Source data:
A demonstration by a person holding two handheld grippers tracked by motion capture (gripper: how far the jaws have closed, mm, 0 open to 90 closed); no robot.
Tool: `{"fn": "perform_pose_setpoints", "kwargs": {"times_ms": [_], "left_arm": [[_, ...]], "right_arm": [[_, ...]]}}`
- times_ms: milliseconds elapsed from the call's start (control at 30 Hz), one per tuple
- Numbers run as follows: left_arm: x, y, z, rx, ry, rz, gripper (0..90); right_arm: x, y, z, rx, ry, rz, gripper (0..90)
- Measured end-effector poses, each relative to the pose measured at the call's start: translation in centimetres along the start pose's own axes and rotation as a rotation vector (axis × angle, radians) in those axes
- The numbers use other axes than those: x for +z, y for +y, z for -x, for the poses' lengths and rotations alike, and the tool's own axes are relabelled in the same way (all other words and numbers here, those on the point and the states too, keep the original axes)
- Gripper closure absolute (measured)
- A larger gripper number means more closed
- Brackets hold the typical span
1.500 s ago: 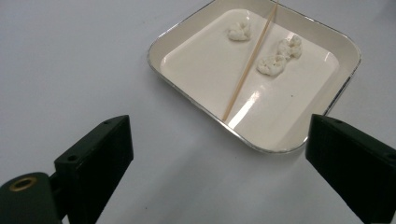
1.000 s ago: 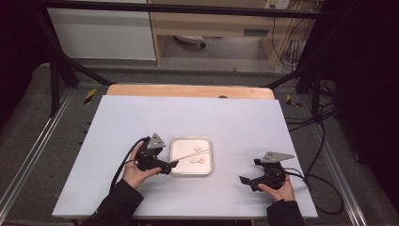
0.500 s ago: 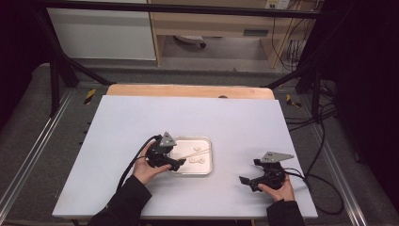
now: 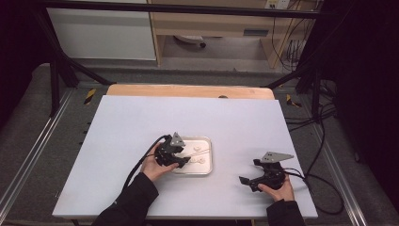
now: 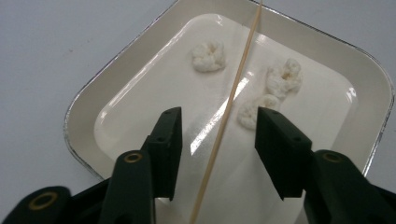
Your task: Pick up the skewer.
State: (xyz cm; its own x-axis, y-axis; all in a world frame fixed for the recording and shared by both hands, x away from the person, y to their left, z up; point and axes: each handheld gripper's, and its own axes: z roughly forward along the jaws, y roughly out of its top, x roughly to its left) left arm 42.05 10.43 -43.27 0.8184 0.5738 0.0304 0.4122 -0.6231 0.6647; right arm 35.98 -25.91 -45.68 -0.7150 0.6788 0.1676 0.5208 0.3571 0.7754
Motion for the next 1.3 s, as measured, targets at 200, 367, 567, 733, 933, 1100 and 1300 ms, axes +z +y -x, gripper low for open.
{"fn": "perform_pose_setpoints", "kwargs": {"times_ms": [200,367,567,733,933,1100,1300], "left_arm": [[0.6,0.13,-0.13,0.0,-0.022,-0.006,65.0],[0.78,0.07,-0.3,0.005,-0.031,-0.012,72.8],[0.74,0.02,-0.43,0.013,-0.038,-0.015,80.1],[0.83,-0.05,-0.44,0.017,-0.043,-0.018,83.1],[0.8,-0.09,-0.32,0.039,-0.055,-0.017,85.5],[0.75,-0.12,-0.21,0.053,-0.064,-0.018,86.5],[0.64,-0.15,0.19,0.079,-0.086,-0.023,87.8]], "right_arm": [[0.02,0.0,0.0,-0.002,0.001,0.0,1.1],[0.05,-0.01,-0.01,-0.001,0.003,0.0,1.1],[0.05,-0.01,-0.02,0.0,0.005,-0.001,1.2],[0.08,-0.01,0.01,-0.005,0.003,-0.003,1.1],[0.08,-0.02,0.0,-0.005,0.004,-0.004,1.1],[0.09,-0.02,-0.01,-0.003,0.005,-0.005,1.1],[0.09,-0.02,0.0,-0.004,0.006,-0.004,1.1]]}}
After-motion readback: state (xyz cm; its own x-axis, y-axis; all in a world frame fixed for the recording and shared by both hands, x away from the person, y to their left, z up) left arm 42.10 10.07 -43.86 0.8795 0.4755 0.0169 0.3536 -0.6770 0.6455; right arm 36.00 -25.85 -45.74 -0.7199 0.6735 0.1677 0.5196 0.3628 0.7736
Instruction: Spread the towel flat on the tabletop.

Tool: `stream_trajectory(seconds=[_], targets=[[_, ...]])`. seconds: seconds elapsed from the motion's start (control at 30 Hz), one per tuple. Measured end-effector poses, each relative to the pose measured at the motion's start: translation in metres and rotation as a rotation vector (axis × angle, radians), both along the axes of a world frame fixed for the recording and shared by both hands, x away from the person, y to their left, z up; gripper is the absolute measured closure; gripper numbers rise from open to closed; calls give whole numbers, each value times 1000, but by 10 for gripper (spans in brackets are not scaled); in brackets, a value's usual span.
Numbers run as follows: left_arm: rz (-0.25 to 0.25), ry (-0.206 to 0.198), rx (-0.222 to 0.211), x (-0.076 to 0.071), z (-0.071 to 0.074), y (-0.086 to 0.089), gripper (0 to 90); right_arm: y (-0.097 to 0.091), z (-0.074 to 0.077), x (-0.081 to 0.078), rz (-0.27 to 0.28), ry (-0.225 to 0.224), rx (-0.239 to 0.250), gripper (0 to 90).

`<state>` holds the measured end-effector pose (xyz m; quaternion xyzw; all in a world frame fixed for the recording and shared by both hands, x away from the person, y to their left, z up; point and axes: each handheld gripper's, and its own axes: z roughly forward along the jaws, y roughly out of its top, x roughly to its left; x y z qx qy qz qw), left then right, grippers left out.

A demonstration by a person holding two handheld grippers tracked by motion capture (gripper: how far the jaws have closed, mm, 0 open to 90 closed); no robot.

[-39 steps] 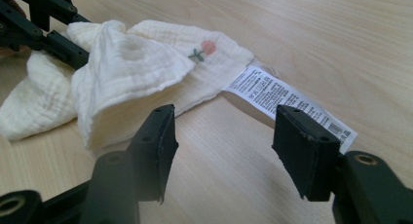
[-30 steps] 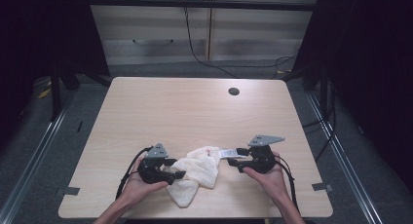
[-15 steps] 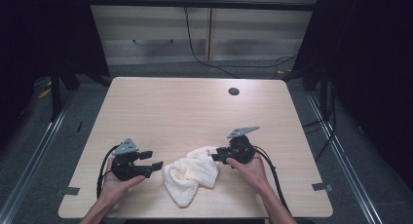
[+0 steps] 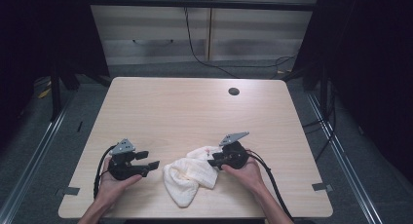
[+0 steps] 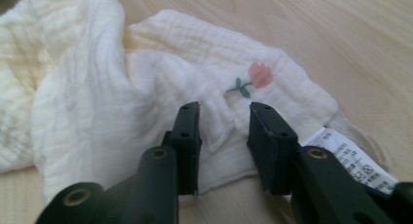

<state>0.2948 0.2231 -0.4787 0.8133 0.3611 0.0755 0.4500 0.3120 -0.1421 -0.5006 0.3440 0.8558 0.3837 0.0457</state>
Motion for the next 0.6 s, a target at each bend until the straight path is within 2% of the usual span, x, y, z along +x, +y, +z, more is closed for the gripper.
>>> stream_trajectory(seconds=[0.1, 0.2, 0.27, 0.37, 0.6], targets=[[1, 3, -1, 1, -1, 1, 358, 2, 0, -3, 2, -45, -39, 721], [2, 3, 1, 1, -1, 1, 358, 3, 0, -3, 12, -54, -36, 800], [3, 2, -1, 1, -1, 2, 358, 3, -1, -2, 19, -39, -8, 868], [5, 3, -1, 1, -1, 3, 358, 0, 0, 0, 2, -22, 26, 875], [4, 6, -6, 2, -1, 3, 358, -10, 10, 1, -17, -28, 99, 876]])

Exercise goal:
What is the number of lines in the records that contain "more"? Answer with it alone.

Answer:
2